Film hampir habis. Mereka berdua telah bergotong-royong menghabiskan semangkuk besar popcorn caramel yang wanita itu buat. Posisi juga telah beberapa kali berganti. Jagad yang awalnya hanya duduk dengan formal di sofa, sekarang setengah berbaring di atas karpet, dengan punggungnya bersandar pada sofa dan kepalanya beristirahat dimana pantatnya satu jam yang lalu berada. Ia menatap langit-langit guna menyegarkan pandangannya. Lalu sudut matanya menemukan Ayla. Ia menatapnya beberapa saat, hingga wanita itu tersadar dan membalas tatapannya.
Apa? Wanita itu mengangkat dua tangan setinggi dada dan mengangkat bahu.
Jagad tidak langsung menjawab. Ia melihat film memasuki fase penutup setelah klimaks yang menegangkan, kemudian mengalihkan perhatiannya kembali pada wanita yang masih menatapnya, menunggu.
"Penasaran aja. Kenapa kamu sangat suka kartun?"

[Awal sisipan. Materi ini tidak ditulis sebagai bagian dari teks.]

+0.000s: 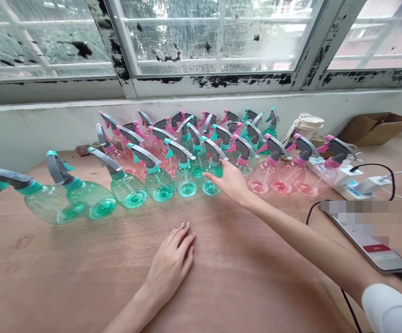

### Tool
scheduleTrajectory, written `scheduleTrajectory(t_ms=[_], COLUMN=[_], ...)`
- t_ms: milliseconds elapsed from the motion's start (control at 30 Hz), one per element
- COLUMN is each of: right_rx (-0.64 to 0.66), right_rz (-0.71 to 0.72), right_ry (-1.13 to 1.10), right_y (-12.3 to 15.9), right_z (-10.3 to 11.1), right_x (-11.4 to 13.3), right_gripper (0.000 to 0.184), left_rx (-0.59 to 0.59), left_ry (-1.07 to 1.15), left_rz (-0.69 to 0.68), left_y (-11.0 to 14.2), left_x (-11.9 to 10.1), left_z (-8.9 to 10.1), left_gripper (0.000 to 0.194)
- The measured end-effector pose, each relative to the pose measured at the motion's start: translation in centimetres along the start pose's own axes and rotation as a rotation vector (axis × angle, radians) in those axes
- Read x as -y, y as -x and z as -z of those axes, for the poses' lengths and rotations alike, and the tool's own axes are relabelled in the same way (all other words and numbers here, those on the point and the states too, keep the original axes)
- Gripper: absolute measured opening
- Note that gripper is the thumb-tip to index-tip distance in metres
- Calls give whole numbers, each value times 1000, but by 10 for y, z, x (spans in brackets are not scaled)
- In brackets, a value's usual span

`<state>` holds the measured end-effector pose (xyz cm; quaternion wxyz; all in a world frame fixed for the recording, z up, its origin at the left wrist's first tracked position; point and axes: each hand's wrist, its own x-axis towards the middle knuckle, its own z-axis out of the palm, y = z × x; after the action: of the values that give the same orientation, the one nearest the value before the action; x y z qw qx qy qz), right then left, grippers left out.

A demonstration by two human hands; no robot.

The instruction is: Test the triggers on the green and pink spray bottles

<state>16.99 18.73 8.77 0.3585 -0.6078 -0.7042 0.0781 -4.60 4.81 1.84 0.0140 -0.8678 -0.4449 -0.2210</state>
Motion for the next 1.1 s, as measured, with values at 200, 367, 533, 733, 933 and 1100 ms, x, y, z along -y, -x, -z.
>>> scheduleTrajectory(t_ms=[200, 367, 533, 733, 933, 1100], right_rx=[58, 128, 206, 59, 173, 183], right_rz=[-4, 158, 231, 306, 234, 261], right_ry=[80, -15, -100, -140, -664, -764], right_y=[20, 59, 83, 80, 62, 52], right_z=[19, 46, 75, 98, 83, 65], right_x=[-4, -11, -24, -40, -38, -35], right_gripper=[52, 45, 41, 41, 58, 34], left_rx=[-75, -110, -24, 22, 48, 51], left_ry=[218, 483, 652, 634, 643, 578], left_rz=[186, 306, 235, 104, 79, 43], left_y=[-19, -45, -73, -86, -92, -100], left_x=[-16, -33, -50, -62, -66, -56], left_z=[-13, -32, -43, -48, -52, -48], left_gripper=[37, 71, 83, 80, 79, 82])
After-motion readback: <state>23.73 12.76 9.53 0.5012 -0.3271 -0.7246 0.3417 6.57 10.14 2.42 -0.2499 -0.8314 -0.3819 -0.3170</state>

Dengan senyum, Ayla mengedikkan dagunya ke arah televisi. Ia menarik dua jari dan mengibas-ngibaskannya di depan hidung, menarik dan mengembangkan kelima jari di depan dada dengan wajah penuh penekanan, kemudian mempertemukan kuncup-kuncup ujung jemari kedua tangannya dua kali. Lalu dengan lebih menggebu ia menyentuh dagunya dengan jari tengah, lalu dengan satu jari telunjuk yang dengan cepat digantikan dua buah jempol bergerak ke arah berlawanan, saling menjauh. Jagad mencoba mencerna sebaik mungkin meski ia kehilangan beberapa kata-kata.

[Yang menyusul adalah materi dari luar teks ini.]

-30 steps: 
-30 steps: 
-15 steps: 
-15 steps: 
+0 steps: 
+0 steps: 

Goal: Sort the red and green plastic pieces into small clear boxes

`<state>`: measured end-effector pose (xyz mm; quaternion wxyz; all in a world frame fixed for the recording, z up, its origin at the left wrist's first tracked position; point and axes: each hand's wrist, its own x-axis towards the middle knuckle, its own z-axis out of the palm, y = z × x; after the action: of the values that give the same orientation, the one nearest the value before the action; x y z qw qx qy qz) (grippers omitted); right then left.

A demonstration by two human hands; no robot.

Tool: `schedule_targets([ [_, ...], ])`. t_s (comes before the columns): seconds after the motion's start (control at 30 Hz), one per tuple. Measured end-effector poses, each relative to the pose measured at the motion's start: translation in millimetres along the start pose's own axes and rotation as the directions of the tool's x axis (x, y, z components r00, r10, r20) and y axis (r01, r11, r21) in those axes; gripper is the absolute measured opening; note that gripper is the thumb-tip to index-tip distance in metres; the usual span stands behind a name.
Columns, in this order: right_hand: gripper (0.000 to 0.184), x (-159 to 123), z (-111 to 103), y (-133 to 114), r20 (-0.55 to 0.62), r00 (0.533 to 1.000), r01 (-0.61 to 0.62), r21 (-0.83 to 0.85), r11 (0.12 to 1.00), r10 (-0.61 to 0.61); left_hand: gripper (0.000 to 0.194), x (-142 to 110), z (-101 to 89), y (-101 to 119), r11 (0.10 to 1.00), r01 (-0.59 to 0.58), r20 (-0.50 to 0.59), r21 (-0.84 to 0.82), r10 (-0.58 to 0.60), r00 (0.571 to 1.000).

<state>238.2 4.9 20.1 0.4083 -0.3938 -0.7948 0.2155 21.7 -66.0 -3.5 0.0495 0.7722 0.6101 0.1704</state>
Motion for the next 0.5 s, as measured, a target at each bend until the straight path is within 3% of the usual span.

"Maksudmu... kartun menunjukkan lebih banyak... ekspresi? Daripada...."
Jagad mengulang, mengangkat kedua jempol dan membawanya ke arah berlawanan, namun ia tetap tidak mengerti. Tidak hingga Ayla menunjuk dirinya dan diri wanita itu sendiri.
"Daripada kita? Daripada dunia nyata?"
Anggukan antusias serta dua jempol yang wanita itu berikan membuat senyum mengembang di bibir Jagad. Sungguh, mempelajari bahasa isyarat itu tidak mudah!
"Kartun lebih baik dalam menunjukkan ekspresi daripada orang-orang di dunia nyata?"
Ya. Mereka lebih mudah dipahami meski aku tidak bisa mendengar apapun, meski tanpa teks.
Setelah menonton satu buah lagi kartun dan Ayla tidak berhasil menyelesaikannya (karena tertidur di pertengahan film), Jagad mematikan TV dan menggendongnya kembali ke kamar. Wanita itu bereaksi kecil dengan menggeliat saat Jagad menurunkannya di atas tempat tidur, namun begitu tangannya menemukan guling, ia segera memeluknya dan tidak lagi berkutik. Jagad terkekeh pelan.
Malam itu ia tidak dapat tidur seperti Ayla. Vianca masih mengisi pikirannya. Tentang pernikahan, tentang cinta... Lalu entah bagaimana, tentang kartun yang dapat lebih mudah dibaca ketimbang manusia.
Ia berharap ia dapat hidup di dunia Merida saja.